The freedom that the Sabbath is meant to express and reinforce is often freely squandered when Christians use that freedom to yoke themselves with unnecessary work on Sunday, from teens working at supermarkets and convenience stores, to adults enticed by premium pay in factories, to nonessential workers forced to work to deliver packages that somehow can’t wait until Monday.

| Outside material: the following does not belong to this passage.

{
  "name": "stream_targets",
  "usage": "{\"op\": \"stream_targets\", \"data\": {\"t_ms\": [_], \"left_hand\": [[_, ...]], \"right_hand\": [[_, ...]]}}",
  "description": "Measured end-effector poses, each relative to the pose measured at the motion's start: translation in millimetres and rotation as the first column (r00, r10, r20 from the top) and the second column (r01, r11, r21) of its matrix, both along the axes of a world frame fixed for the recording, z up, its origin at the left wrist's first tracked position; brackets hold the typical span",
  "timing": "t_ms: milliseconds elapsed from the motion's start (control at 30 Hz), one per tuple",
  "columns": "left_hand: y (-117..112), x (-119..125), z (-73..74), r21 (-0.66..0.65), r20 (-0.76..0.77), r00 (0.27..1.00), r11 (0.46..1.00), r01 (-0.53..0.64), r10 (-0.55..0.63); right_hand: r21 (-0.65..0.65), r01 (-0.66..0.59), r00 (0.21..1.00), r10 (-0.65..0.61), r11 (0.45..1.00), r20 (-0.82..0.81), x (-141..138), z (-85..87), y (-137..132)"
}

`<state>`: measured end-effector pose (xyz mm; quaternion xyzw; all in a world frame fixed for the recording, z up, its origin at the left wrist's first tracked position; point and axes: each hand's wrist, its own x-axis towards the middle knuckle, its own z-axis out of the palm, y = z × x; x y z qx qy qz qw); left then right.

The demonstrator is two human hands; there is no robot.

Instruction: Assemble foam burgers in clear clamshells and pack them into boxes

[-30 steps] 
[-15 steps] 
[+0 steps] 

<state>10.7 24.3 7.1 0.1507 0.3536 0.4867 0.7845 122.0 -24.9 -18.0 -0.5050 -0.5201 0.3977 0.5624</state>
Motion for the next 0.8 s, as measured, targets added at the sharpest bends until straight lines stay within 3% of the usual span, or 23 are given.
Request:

Sabbath work gradually grinds down individuals, weakens family, and changes culture for the worse.
But how many Christians have the faith, courage and firm and formed conscience like Gerald Groff to refuse to do unnecessary work on Sunday?
As we mark this week our nation’s independence and celebrate with gratitude our hard-won freedom, we remember that it was for freedom that we were set free and, therefore, should not squander our freedom by using it to submit to the yoke of slavery (Galatians 5:1).
Now that the Supreme Court has unanimously stated that employers need to make religious accommodations unless they pose a major burden on the company’s bottom line, how many will ask for such reasonable accommodation and stick to their convictions if their bosses or human resource directors are slow to acknowledge and grant them?
In an age that prioritizes mammon over God, how many Christians will have the courage to live Sunday as Christians?